I found out the other day. I'd just made coffee and was gently manoeuvering my cup out of the machine when Ian stepped up and grabbed the filter handle and said "I'll take care of that". He then explained that his idea was to leave the filter on the machine. The next person completes exactly the same steps when making a cup of coffee - empty out the filter, add new coffee, make the coffee - just in a slightly different order (his first step is my last step). And it means that cheaters - people who receive the machine in a clean state and leave it filled with coffee - now have to do exactly the same amount of work as everyone else.
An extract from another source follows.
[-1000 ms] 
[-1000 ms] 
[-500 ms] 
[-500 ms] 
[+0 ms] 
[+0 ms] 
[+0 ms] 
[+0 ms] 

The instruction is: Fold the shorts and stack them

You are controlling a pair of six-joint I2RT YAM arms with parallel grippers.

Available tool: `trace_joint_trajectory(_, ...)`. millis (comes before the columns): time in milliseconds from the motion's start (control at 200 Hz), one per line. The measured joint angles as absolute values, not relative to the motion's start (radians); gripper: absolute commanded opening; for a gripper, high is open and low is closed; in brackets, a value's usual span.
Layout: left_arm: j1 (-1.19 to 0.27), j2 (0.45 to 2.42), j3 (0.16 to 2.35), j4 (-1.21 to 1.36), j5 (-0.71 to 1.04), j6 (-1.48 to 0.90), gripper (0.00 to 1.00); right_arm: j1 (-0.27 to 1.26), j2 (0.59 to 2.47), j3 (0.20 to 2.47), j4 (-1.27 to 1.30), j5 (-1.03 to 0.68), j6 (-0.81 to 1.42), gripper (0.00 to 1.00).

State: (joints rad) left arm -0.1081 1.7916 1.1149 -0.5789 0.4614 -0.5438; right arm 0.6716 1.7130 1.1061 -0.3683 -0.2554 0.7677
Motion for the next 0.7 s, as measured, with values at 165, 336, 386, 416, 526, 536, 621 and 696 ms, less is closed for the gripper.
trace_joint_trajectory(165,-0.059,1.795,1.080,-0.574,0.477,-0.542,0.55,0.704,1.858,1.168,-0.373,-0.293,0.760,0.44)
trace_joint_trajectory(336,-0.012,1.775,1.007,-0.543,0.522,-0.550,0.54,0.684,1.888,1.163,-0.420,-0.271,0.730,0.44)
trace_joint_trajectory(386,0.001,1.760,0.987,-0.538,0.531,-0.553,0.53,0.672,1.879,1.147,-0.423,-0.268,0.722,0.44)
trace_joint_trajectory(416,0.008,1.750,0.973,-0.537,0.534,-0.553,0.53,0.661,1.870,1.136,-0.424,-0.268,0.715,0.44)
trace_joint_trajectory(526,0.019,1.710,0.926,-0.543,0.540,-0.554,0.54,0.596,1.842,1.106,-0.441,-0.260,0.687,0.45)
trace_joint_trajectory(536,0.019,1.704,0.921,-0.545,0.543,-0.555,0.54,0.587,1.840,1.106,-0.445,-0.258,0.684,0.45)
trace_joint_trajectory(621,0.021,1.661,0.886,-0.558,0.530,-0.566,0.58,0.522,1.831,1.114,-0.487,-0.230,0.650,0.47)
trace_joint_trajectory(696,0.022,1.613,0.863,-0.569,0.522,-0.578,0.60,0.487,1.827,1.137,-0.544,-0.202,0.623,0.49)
It's left me feeling rather odd. It's going to take a while to retrain myself to his ways, and through that time I'll be thinking 'but, but, but this is leaving it dirty!'. But I can't find a flaw in his logic, the grounds are already steam-sterilised and will probably only be left in the machine for a day or two before the next person uses it, and it does mean that the people who really do irritate me - the ones who do less work than everyone else - are now doing their share. It just still feels ... wrong somehow... :-)
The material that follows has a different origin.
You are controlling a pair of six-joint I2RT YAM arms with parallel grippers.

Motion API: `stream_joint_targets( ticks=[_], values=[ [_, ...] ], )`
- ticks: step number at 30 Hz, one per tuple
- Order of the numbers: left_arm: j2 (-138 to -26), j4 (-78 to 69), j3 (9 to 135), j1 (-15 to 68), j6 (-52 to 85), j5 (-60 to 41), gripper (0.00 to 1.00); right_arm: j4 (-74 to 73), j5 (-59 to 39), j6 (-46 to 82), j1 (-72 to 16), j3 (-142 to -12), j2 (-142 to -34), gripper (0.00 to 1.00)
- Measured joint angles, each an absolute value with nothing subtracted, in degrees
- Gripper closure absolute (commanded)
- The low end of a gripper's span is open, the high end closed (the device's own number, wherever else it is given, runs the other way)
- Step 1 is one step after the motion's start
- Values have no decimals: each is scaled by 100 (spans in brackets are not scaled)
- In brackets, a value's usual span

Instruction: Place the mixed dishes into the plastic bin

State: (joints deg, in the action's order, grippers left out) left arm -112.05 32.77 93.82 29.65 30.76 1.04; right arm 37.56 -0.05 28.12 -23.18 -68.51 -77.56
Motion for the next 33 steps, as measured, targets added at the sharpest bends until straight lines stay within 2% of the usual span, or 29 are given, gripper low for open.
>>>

I can't think of any other real examples where you can make the use of a shared resource fairer by redesigning the workflow. But there's got to be similar systems.

And, though this might be considered stretching the point, the GPL and the Free Software movement has been making the point that, by stepping outside the bounds of 'paying for' and 'owning' software, we avoid a whole raft of 'fair use' and 'copying' issues. There are so many things that proprietary applications have to restrict its users from not doing - reverse engineering, selling or giving away, leasing, using to create another product - that are null issues in Open Source software. We should keep looking for these 'alternative' ways of solving problems, stepping outside the box and saying 'what scenarios can we envisage that would mean that you never had this problem?'.

It's the way of the future, man!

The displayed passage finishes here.